When the word "every" appears in a line of the data below, list that line.

+ + + + + + +

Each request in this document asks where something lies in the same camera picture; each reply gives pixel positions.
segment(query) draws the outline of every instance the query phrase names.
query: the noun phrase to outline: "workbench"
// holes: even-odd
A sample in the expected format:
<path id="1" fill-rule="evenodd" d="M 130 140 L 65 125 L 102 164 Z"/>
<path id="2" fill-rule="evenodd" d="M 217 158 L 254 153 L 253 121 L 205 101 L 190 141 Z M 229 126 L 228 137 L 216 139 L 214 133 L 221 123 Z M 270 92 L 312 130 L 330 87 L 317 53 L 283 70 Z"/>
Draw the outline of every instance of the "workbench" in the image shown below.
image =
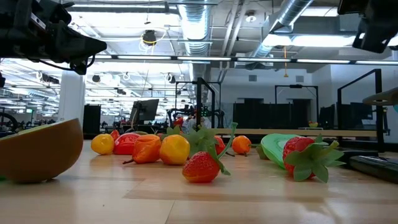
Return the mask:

+ + + + + + +

RESPONSE>
segment(query) draws the outline of every instance the query phrase names.
Draw the outline of every instance of the "workbench" in the image shown below.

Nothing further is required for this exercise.